(Dataset items)

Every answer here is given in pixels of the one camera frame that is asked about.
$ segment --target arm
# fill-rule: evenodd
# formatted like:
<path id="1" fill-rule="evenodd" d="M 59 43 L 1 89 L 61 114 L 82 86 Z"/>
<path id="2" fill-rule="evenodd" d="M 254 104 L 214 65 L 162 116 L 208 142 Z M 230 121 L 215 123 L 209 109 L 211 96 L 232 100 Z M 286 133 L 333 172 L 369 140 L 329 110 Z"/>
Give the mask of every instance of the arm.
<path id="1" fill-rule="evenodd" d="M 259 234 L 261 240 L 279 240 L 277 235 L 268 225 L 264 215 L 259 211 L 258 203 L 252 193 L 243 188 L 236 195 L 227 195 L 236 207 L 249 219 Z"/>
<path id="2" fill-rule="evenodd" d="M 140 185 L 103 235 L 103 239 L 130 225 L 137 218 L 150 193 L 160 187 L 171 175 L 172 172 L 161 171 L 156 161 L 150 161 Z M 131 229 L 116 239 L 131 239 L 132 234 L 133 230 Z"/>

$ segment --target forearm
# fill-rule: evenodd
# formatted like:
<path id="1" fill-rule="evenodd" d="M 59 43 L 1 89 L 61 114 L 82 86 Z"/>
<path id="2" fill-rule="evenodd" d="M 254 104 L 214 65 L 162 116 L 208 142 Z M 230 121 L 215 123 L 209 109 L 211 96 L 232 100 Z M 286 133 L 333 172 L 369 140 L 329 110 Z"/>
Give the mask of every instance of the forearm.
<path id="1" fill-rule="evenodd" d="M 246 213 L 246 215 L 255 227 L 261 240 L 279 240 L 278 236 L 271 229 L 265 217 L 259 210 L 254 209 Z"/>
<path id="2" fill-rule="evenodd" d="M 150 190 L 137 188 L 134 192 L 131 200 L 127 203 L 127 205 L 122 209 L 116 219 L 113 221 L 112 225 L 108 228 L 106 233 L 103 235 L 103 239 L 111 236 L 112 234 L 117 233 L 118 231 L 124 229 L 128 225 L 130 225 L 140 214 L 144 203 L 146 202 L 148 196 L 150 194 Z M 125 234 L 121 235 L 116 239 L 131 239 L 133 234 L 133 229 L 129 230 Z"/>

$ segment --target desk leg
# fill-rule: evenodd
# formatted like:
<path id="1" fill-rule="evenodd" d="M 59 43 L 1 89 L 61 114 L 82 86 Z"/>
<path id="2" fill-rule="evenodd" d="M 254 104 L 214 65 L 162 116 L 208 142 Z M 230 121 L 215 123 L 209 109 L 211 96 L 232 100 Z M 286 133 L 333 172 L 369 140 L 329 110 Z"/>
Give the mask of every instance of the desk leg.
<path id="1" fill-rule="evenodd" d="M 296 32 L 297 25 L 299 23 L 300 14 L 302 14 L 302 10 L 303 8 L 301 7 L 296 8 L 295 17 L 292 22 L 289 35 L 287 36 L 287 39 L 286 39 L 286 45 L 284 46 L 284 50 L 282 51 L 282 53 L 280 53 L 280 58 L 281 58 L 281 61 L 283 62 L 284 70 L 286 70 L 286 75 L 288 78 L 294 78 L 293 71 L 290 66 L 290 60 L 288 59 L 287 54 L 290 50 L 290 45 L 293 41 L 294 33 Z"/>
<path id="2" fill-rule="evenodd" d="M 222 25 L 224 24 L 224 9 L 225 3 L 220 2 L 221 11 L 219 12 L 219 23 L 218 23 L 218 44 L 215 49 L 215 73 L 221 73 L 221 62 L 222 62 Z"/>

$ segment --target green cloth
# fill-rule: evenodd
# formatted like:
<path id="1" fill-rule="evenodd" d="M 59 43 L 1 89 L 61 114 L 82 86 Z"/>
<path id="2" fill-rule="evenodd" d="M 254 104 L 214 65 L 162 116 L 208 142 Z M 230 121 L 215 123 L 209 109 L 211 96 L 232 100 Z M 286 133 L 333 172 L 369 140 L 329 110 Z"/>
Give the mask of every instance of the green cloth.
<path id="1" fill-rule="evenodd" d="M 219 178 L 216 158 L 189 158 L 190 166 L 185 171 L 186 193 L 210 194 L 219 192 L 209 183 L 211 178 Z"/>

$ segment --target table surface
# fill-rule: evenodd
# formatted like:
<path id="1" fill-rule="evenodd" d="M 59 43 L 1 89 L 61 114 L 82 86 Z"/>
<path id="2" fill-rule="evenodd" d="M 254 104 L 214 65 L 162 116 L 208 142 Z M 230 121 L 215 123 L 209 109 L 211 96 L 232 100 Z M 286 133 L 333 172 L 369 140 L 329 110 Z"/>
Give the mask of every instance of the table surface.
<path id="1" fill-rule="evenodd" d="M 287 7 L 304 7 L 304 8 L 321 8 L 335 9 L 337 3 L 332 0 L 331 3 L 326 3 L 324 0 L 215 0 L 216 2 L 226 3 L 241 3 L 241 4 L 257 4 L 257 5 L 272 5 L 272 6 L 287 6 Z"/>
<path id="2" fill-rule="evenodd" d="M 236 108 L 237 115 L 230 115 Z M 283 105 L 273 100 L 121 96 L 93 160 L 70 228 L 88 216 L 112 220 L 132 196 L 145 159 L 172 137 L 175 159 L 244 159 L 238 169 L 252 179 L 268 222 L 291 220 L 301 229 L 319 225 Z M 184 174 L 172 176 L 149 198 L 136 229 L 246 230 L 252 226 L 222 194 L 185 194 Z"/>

* * *

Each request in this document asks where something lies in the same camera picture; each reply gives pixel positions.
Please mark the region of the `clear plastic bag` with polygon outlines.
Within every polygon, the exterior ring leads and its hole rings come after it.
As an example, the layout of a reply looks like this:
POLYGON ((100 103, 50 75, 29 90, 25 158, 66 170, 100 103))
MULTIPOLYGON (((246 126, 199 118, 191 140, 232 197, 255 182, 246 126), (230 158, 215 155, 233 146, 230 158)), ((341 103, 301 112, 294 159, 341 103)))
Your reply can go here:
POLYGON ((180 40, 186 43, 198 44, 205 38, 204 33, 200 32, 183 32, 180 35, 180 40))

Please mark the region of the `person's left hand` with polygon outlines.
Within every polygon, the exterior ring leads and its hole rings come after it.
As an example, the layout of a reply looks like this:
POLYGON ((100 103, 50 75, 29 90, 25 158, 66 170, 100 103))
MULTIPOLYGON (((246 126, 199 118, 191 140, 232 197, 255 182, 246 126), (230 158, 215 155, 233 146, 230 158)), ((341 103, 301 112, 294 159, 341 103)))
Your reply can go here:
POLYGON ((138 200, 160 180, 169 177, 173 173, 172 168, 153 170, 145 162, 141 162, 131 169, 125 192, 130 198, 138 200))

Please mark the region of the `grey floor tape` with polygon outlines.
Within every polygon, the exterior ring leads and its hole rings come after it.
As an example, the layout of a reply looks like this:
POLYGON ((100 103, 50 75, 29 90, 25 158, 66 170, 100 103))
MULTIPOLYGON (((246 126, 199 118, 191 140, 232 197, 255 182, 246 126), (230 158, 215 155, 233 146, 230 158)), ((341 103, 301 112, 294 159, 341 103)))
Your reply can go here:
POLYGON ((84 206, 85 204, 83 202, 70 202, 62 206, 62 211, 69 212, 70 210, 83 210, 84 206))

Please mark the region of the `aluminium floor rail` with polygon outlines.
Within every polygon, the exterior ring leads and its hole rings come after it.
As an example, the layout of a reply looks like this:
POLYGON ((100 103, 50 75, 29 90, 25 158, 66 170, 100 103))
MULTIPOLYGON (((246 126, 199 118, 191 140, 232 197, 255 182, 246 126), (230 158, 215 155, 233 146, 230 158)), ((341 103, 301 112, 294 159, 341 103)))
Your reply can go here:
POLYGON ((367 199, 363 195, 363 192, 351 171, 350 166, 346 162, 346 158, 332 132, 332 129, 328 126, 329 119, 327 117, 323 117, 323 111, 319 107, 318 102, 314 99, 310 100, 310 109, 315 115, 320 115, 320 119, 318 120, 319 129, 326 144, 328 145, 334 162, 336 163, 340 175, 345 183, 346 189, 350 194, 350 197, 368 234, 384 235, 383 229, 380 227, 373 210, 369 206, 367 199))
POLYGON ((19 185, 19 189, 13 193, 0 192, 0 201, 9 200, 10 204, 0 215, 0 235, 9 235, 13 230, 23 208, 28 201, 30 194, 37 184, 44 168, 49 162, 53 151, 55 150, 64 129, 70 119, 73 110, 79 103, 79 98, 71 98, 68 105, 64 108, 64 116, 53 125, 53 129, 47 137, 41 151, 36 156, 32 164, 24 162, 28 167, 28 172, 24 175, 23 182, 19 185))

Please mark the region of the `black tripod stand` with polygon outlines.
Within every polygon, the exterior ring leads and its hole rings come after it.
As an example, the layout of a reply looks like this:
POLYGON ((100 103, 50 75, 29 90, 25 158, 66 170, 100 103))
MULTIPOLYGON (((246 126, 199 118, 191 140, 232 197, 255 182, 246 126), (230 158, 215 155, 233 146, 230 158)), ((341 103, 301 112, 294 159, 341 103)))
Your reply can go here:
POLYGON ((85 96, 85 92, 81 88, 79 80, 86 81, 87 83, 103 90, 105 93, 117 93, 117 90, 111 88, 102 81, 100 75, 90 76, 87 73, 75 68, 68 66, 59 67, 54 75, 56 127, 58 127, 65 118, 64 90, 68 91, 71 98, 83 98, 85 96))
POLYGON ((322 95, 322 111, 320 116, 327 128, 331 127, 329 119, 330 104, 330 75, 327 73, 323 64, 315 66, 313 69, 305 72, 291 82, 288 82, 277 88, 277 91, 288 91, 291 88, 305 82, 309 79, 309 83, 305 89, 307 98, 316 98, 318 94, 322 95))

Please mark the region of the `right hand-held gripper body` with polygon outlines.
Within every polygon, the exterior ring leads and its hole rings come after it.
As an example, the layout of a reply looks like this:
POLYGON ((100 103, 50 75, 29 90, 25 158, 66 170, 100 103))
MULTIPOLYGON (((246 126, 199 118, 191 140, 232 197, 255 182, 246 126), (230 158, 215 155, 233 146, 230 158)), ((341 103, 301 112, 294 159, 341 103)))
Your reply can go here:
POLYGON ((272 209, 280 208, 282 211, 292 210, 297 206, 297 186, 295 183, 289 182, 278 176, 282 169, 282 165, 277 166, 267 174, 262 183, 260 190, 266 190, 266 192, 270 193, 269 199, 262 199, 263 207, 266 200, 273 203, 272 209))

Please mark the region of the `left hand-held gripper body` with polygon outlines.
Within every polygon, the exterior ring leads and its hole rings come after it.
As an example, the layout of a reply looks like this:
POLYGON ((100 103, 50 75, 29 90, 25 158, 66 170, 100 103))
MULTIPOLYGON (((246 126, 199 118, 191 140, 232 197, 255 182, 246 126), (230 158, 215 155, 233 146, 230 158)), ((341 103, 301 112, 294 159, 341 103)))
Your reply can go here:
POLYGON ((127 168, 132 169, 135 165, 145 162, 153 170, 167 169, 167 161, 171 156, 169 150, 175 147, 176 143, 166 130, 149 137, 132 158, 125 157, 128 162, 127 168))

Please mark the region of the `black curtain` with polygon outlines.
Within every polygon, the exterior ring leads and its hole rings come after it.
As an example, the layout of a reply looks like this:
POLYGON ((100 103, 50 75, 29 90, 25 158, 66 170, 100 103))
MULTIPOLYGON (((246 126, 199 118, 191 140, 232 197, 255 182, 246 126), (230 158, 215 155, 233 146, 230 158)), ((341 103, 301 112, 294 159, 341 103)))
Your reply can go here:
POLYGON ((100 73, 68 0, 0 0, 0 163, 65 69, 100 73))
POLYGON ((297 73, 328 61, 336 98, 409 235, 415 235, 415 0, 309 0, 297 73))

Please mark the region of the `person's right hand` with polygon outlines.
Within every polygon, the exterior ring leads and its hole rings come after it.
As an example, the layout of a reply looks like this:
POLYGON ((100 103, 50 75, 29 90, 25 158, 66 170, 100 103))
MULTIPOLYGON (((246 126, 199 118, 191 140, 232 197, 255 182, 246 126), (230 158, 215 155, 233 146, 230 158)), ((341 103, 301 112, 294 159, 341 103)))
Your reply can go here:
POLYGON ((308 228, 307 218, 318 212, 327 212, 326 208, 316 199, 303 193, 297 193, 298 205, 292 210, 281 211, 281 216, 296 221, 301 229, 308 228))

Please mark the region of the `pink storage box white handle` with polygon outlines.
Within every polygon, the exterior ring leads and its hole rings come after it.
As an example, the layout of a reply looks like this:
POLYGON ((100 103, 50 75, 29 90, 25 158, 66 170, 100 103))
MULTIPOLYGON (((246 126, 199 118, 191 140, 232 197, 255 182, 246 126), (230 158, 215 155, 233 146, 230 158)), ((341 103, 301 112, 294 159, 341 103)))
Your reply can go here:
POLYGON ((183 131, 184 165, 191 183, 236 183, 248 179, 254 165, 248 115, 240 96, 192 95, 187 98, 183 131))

...

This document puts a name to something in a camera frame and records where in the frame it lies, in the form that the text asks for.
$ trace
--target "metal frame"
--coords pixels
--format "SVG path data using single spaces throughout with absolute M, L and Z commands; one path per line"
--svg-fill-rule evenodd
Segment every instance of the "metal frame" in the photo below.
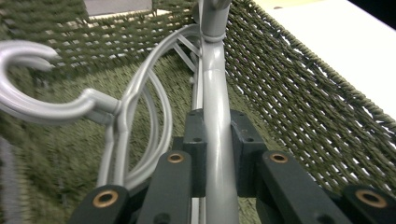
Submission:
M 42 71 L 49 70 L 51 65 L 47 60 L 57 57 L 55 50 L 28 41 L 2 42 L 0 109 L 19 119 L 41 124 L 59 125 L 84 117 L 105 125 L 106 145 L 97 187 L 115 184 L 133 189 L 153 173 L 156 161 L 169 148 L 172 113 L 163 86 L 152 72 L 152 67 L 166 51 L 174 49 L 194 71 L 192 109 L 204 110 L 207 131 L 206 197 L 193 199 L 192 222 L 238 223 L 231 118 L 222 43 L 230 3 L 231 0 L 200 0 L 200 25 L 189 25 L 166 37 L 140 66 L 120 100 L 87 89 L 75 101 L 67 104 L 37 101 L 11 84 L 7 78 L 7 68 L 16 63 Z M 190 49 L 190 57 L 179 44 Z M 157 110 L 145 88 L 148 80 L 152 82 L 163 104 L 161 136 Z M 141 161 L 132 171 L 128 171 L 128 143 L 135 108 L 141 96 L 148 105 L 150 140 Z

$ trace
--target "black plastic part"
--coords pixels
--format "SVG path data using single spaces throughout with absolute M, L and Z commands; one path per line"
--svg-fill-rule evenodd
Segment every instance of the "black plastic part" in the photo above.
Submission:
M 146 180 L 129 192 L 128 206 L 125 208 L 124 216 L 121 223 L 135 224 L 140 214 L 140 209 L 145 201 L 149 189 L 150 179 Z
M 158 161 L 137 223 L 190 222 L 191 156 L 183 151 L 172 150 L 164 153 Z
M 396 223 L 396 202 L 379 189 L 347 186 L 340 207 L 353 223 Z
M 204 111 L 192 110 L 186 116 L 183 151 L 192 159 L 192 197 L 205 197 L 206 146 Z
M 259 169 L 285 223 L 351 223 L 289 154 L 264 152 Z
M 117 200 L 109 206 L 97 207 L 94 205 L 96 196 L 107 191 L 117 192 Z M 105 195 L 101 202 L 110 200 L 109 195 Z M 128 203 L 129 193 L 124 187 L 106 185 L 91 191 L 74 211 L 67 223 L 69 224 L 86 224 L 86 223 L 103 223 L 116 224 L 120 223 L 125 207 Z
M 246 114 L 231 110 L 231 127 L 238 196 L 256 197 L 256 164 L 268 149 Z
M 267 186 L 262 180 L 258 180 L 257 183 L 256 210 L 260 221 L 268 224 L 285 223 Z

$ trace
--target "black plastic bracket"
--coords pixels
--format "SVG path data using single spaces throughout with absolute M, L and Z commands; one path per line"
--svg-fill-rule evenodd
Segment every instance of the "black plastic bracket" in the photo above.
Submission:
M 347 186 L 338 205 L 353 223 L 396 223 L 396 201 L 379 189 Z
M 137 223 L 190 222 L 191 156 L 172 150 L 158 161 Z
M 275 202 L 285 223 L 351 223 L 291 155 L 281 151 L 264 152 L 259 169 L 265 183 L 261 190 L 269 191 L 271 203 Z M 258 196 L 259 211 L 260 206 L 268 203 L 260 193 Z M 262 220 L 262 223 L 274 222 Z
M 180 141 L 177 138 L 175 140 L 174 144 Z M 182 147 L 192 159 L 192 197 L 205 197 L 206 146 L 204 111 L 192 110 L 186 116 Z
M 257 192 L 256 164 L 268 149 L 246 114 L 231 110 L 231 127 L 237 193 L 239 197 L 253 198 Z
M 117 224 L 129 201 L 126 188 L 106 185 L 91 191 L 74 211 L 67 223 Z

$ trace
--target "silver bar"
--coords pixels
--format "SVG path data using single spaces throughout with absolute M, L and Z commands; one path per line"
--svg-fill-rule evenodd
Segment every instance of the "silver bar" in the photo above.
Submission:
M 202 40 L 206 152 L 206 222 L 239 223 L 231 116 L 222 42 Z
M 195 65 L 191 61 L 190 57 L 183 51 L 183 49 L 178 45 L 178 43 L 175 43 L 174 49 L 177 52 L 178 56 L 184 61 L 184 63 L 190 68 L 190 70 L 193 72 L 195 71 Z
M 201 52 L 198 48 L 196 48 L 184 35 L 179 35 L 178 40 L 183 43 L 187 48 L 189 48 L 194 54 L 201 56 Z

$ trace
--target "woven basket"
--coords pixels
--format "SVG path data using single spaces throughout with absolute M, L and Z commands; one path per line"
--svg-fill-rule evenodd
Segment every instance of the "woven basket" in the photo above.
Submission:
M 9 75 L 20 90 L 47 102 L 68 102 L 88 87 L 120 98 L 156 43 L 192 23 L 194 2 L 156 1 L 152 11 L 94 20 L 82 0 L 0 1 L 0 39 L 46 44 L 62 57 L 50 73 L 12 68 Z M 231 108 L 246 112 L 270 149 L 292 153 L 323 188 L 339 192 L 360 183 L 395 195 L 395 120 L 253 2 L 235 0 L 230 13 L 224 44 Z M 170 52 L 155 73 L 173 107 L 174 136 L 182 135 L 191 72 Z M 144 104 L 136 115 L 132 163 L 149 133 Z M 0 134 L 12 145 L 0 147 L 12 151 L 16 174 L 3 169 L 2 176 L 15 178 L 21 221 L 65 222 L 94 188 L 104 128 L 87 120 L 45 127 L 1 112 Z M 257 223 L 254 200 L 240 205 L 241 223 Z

◆ What this task involves ◆
Search the data for "that". Copy every matching line.

◆ Result for this task ◆
Every answer here is given in pixels of the one camera frame that is asked about.
This document puts a name to something in a camera frame and records where in the frame it lies, in the form that the text asks for.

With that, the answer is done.